__What you should do__. Print the data that follows without changing a single word.

__Dataset excerpt__.
━━━━━━━━━━━━━━━━

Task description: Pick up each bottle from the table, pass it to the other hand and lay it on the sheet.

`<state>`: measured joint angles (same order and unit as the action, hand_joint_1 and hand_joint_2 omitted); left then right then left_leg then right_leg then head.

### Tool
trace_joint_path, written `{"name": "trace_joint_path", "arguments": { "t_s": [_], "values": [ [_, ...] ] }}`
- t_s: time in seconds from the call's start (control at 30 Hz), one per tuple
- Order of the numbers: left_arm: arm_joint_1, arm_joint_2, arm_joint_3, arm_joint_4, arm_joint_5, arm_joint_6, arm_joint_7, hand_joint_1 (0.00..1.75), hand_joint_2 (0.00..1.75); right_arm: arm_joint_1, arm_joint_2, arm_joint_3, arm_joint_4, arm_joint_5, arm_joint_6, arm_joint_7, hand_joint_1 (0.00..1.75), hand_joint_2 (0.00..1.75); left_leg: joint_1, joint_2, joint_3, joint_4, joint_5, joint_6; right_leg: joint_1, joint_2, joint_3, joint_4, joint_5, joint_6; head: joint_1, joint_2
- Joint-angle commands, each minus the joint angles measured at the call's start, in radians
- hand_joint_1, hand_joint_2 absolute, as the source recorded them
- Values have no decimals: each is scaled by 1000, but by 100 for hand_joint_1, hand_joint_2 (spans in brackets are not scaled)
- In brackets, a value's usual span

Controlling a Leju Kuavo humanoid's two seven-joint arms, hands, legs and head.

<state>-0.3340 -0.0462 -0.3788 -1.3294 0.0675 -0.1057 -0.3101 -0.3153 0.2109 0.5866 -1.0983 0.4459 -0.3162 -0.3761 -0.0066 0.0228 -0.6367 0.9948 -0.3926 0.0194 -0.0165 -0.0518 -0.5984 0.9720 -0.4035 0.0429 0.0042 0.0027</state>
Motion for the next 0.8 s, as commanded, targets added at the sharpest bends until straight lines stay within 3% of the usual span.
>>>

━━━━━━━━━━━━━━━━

__Answer area__.
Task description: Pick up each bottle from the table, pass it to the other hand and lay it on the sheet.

`<state>`: measured joint angles (same order and unit as the action, hand_joint_1 and hand_joint_2 omitted); left then right then left_leg then right_leg then head.

### Tool
trace_joint_path, written `{"name": "trace_joint_path", "arguments": { "t_s": [_], "values": [ [_, ...] ] }}`
- t_s: time in seconds from the call's start (control at 30 Hz), one per tuple
- Order of the numbers: left_arm: arm_joint_1, arm_joint_2, arm_joint_3, arm_joint_4, arm_joint_5, arm_joint_6, arm_joint_7, hand_joint_1 (0.00..1.75), hand_joint_2 (0.00..1.75); right_arm: arm_joint_1, arm_joint_2, arm_joint_3, arm_joint_4, arm_joint_5, arm_joint_6, arm_joint_7, hand_joint_1 (0.00..1.75), hand_joint_2 (0.00..1.75); left_leg: joint_1, joint_2, joint_3, joint_4, joint_5, joint_6; right_leg: joint_1, joint_2, joint_3, joint_4, joint_5, joint_6; head: joint_1, joint_2
- Joint-angle commands, each minus the joint angles measured at the call's start, in radians
- hand_joint_1, hand_joint_2 absolute, as the source recorded them
- Values have no decimals: each is scaled by 1000, but by 100 for hand_joint_1, hand_joint_2 (spans in brackets are not scaled)
- In brackets, a value's usual span

Controlling a Leju Kuavo humanoid's two seven-joint arms, hands, legs and head.

<state>-0.3340 -0.0462 -0.3788 -1.3294 0.0675 -0.1057 -0.3101 -0.3153 0.2109 0.5866 -1.0983 0.4459 -0.3162 -0.3761 -0.0066 0.0228 -0.6367 0.9948 -0.3926 0.0194 -0.0165 -0.0518 -0.5984 0.9720 -0.4035 0.0429 0.0042 0.0027</state>
Motion for the next 0.8 s, as commanded, targets added at the sharpest bends until straight lines stay within 3% of the usual span.
>>>

Output for the exercise is complete.